The FDA has granted approval to gadoquatrane (Ambelvist, Bayer), a novel intravenous macrocyclic gadolinium-based contrast agent (mGBCA), for contrast-enhanced magnetic resonance imaging (MRI) to detect and visualize lesions with abnormal vascularity in the central nervous system (CNS) and non-CNS body regions. The approval, announced June 15, 2026, covers adult and pediatric patients, including term neonates.¹

With a recommended dose of 0.01 mmol/kg actual body weight, delivering 0.04 mmol gadolinium (Gd)/kg body weight, gadoquatrane is now the lowest-dose mGBCA approved in the United States, providing 60% less gadolinium compared with macrocyclic GBCAs dosed at 0.1 mmol Gd/kg body weight and 20% less than gadopiclenol at 0.05 mmol Gd/kg.¹

"I often rely on contrast-enhanced MRI exams to inform clinical decision making," said Christopher Hancock, MD, MBA, director of Neuroradiology at HALO Diagnostics Desert Cities and an investigator in the QUANTI clinical studies. "With this approval, we now have an additional option that can help deliver contrast-enhanced images at the lowest macrocyclic GBCA dose, reducing gadolinium exposure while preserving the clinical information we often need."¹

QUANTI phase 3 program: trial design and efficacy of gadoquatrane in CNS and whole-body MRI

The FDA approval rests on data from the global pivotal phase 3 QUANTI program, a multinational clinical development initiative comprising three studies: QUANTI CNS (central nervous system, adults), QUANTI OBR (other body regions, adults), and QUANTI Pediatric (pharmacokinetics and safety in patients from birth to under 18 years).²

In QUANTI CNS, which enrolled 305 patients across 16 countries in Europe, Asia, and the Americas, gadoquatrane met the primary endpoints of non-inferiority to comparator mGBCAs (gadobutrol, gadoterate meglumine, gadoteridol) across three established visualization parameters: contrast enhancement, delineation, and morphology, all assessed by blinded independent readers.² Gadoquatrane also demonstrated non-inferior sensitivity and specificity for lesion detection and exclusion, and showed superiority over unenhanced MRI across the same visualization endpoints.²

In the pediatric cohort, the pharmacokinetic behavior of gadoquatrane was similar to that observed in adults. Safety data were collected from 93 pediatric patients aged 28 days to under 18 years who received a single 0.01 mmol/kg dose across all body regions. No new safety signals were identified in either adults or children across the QUANTI program.¹

The most common adverse reactions reported at an incidence of 0.2% or greater were dizziness, headache, injection site reactions, nausea, vomiting, feeling hot, paresthesia, and pruritus.¹

Disease burden and clinical rationale for a lower-dose gadolinium contrast agent

Contrast-enhanced MRI is a widely used diagnostic tool for detecting abnormalities, evaluating disease progression, and informing treatment decisions across oncology, neurology, cardiology, and other specialties.¹ For patients with chronic diseases, including multiple sclerosis, spinal cord pathology, and cancer, serial imaging may be required at regular intervals over months or years, resulting in cumulative gadolinium exposure.

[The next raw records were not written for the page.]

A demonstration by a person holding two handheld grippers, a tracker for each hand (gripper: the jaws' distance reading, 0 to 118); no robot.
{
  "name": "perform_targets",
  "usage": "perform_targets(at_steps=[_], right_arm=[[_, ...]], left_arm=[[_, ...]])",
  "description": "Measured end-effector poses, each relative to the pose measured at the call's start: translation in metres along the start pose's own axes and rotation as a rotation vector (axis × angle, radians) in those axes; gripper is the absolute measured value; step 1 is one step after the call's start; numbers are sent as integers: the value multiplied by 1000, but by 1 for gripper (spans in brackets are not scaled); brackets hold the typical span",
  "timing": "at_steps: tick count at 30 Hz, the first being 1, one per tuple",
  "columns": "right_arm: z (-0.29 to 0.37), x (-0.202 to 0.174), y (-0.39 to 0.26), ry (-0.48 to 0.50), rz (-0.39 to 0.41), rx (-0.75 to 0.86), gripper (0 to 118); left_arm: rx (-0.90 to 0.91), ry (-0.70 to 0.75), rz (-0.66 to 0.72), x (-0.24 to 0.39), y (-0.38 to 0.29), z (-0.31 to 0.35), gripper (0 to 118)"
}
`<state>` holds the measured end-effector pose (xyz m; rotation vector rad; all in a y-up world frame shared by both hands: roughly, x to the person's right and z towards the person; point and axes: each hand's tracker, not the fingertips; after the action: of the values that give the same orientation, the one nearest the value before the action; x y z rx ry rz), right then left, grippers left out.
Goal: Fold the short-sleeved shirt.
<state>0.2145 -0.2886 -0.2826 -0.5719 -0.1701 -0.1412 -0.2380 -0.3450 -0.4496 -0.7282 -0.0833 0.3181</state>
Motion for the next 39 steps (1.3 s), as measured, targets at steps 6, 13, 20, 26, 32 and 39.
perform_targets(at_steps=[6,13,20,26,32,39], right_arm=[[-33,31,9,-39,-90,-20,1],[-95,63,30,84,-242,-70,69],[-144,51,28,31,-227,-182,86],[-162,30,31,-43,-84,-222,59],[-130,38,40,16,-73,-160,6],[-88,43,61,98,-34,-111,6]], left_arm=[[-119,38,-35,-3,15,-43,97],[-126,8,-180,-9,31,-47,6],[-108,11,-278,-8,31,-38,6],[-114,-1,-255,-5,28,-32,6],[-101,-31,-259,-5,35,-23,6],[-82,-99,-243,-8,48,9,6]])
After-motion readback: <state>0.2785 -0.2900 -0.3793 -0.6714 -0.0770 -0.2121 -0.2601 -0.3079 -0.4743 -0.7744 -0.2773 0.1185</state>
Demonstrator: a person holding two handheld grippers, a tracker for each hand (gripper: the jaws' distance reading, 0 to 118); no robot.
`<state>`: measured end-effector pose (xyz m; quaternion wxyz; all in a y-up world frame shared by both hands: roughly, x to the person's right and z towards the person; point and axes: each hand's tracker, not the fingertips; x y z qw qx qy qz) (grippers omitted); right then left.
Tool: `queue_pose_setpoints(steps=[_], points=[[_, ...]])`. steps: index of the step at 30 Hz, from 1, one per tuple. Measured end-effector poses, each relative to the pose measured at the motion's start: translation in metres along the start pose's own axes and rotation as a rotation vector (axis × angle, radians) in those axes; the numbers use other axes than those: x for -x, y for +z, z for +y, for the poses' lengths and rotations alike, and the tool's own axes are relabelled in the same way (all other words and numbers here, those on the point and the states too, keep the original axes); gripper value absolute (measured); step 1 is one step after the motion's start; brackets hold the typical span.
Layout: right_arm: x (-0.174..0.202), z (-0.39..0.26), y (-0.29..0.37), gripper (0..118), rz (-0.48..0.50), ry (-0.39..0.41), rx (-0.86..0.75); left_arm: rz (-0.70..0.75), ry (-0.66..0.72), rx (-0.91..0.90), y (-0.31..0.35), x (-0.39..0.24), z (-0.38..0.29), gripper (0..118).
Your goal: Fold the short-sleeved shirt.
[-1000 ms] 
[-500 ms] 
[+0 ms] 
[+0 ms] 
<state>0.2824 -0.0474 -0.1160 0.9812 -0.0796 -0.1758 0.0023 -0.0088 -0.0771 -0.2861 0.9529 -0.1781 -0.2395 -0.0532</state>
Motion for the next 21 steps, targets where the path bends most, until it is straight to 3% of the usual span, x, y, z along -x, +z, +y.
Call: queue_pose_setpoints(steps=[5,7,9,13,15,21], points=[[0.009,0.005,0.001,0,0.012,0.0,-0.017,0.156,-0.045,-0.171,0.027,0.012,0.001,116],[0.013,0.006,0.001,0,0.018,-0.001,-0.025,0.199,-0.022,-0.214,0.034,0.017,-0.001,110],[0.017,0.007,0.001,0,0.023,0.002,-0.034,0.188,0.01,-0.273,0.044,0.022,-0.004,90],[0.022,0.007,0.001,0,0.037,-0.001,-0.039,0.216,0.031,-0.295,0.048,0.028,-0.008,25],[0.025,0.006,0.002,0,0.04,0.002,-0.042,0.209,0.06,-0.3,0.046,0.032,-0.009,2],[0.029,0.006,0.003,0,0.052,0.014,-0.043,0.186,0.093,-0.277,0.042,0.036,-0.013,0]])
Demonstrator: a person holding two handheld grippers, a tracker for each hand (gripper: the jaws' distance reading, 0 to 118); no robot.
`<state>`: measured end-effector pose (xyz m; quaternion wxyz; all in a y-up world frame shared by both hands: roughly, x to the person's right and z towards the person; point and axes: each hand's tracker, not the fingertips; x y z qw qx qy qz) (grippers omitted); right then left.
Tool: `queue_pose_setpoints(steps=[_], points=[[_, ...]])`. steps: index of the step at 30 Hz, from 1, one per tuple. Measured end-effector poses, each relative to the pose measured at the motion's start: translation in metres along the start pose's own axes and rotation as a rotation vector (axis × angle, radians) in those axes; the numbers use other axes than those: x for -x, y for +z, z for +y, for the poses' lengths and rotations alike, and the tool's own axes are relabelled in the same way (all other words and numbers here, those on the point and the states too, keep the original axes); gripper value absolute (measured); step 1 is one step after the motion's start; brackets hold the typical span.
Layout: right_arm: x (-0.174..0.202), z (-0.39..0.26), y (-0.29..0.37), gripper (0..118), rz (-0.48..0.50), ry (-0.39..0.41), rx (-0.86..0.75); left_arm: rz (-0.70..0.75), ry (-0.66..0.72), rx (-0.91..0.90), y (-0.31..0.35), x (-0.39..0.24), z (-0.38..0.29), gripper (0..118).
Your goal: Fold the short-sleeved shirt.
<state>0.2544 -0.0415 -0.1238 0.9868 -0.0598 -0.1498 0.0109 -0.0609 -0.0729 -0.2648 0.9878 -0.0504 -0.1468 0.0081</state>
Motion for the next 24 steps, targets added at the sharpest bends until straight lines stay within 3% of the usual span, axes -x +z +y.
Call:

Gadolinium retention in tissues—particularly brain, bone, and skin—has been a recognized concern with GBCAs since the mid-2010s. Macrocyclic agents are associated with less retention than linear GBCAs, but clinical guidance increasingly favors using the minimum effective dose.⁴ The American College of Radiology (ACR) manual on contrast media recommends that clinicians utilize the lowest gadolinium dose necessary to achieve adequate imaging.⁴

Gadoquatrane mechanism of action, novel tetrameric structure, and Bayer's GBCA history

Gadoquatrane is a macrocyclic mGBCA with a novel tetrameric molecular structure that confers high relaxivity, a measure of signal enhancement efficiency per unit of gadolinium, enabling effective tissue visualization at substantially reduced absolute gadolinium doses.¹

The macrocyclic architecture of gadoquatrane contributes to thermodynamic and kinetic stability of the Gd chelate complex, a property associated with lower rates of gadolinium dissociation and tissue deposition compared with linear GBCAs. Bayer has been active in GBCA development since 1988, when the company launched the first FDA-approved gadolinium contrast agent; gadoquatrane represents its next-generation entry in the class.¹

Expert perspective on gadoquatrane's clinical role

The non-inferiority design of the QUANTI studies is worth noting in clinical interpretation: the trials were powered to demonstrate that gadoquatrane is not worse than established mGBCAs at standard doses, not that it is superior. Head-to-head superiority over other low-dose agents has not been directly demonstrated in this program, and the comparisons to gadopiclenol (20% less gadolinium) and standard-dose mGBCAs (60% less gadolinium) are based on dose arithmetic rather than head-to-head superiority studies.

For radiologists managing patients requiring longitudinal imaging, the availability of a lower-dose mGBCA that preserves diagnostic accuracy provides a clinically meaningful option, particularly in pediatric populations where minimizing long-term gadolinium accumulation is an ongoing consideration.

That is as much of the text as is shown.